Exercise directions: Give back the full data character for character.

Data segment:
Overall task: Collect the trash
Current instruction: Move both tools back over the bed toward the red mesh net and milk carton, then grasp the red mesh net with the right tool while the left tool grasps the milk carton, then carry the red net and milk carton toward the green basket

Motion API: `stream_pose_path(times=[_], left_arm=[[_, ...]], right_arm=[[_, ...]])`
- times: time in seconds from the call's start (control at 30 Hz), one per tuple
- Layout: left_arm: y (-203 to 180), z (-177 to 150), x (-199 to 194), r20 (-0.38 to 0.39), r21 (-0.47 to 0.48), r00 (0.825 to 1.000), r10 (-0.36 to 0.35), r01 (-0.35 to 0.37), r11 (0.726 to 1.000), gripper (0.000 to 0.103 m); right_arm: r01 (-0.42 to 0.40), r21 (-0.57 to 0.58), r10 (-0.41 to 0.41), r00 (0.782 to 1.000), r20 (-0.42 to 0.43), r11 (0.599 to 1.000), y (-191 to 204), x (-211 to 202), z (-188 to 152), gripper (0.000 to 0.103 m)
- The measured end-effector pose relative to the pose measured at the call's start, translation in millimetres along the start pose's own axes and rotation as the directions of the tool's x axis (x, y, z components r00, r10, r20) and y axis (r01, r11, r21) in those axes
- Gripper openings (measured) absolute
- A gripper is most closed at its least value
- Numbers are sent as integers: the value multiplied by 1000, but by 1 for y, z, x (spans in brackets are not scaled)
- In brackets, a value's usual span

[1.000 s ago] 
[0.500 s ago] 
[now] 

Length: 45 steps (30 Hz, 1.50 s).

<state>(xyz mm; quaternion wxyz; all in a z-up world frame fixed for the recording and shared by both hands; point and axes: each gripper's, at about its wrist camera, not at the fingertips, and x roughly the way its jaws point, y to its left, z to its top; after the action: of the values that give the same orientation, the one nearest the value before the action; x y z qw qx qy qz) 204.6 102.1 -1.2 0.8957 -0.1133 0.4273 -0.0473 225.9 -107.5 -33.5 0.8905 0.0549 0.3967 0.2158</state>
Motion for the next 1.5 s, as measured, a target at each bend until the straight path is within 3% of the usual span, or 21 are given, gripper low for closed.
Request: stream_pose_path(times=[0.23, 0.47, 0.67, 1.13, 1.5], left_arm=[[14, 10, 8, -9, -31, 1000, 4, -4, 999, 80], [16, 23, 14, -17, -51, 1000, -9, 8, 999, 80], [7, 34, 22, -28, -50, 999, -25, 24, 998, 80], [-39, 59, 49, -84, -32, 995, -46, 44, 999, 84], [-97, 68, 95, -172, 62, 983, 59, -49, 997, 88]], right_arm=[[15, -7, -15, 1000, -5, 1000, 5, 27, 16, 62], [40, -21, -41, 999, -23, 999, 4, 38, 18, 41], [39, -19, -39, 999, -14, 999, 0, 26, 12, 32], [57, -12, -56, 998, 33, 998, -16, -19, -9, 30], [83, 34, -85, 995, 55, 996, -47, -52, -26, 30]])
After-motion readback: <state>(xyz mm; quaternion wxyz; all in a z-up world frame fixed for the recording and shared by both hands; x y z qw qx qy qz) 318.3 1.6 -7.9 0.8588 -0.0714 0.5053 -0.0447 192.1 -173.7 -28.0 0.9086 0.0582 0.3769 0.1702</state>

Response to this task:
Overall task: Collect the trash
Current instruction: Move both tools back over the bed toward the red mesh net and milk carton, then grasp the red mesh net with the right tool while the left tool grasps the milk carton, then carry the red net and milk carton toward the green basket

Motion API: `stream_pose_path(times=[_], left_arm=[[_, ...]], right_arm=[[_, ...]])`
- times: time in seconds from the call's start (control at 30 Hz), one per tuple
- Layout: left_arm: y (-203 to 180), z (-177 to 150), x (-199 to 194), r20 (-0.38 to 0.39), r21 (-0.47 to 0.48), r00 (0.825 to 1.000), r10 (-0.36 to 0.35), r01 (-0.35 to 0.37), r11 (0.726 to 1.000), gripper (0.000 to 0.103 m); right_arm: r01 (-0.42 to 0.40), r21 (-0.57 to 0.58), r10 (-0.41 to 0.41), r00 (0.782 to 1.000), r20 (-0.42 to 0.43), r11 (0.599 to 1.000), y (-191 to 204), x (-211 to 202), z (-188 to 152), gripper (0.000 to 0.103 m)
- The measured end-effector pose relative to the pose measured at the call's start, translation in millimetres along the start pose's own axes and rotation as the directions of the tool's x axis (x, y, z components r00, r10, r20) and y axis (r01, r11, r21) in those axes
- Gripper openings (measured) absolute
- A gripper is most closed at its least value
- Numbers are sent as integers: the value multiplied by 1000, but by 1 for y, z, x (spans in brackets are not scaled)
- In brackets, a value's usual span

[1.000 s ago] 
[0.500 s ago] 
[now] 

Length: 45 steps (30 Hz, 1.50 s).

<state>(xyz mm; quaternion wxyz; all in a z-up world frame fixed for the recording and shared by both hands; point and axes: each gripper's, at about its wrist camera, not at the fingertips, and x roughly the way its jaws point, y to its left, z to its top; after the action: of the values that give the same orientation, the one nearest the value before the action; x y z qw qx qy qz) 204.6 102.1 -1.2 0.8957 -0.1133 0.4273 -0.0473 225.9 -107.5 -33.5 0.8905 0.0549 0.3967 0.2158</state>
Motion for the next 1.5 s, as measured, a target at each bend until the straight path is within 3% of the usual span, or 21 are given, gripper low for closed.
Request: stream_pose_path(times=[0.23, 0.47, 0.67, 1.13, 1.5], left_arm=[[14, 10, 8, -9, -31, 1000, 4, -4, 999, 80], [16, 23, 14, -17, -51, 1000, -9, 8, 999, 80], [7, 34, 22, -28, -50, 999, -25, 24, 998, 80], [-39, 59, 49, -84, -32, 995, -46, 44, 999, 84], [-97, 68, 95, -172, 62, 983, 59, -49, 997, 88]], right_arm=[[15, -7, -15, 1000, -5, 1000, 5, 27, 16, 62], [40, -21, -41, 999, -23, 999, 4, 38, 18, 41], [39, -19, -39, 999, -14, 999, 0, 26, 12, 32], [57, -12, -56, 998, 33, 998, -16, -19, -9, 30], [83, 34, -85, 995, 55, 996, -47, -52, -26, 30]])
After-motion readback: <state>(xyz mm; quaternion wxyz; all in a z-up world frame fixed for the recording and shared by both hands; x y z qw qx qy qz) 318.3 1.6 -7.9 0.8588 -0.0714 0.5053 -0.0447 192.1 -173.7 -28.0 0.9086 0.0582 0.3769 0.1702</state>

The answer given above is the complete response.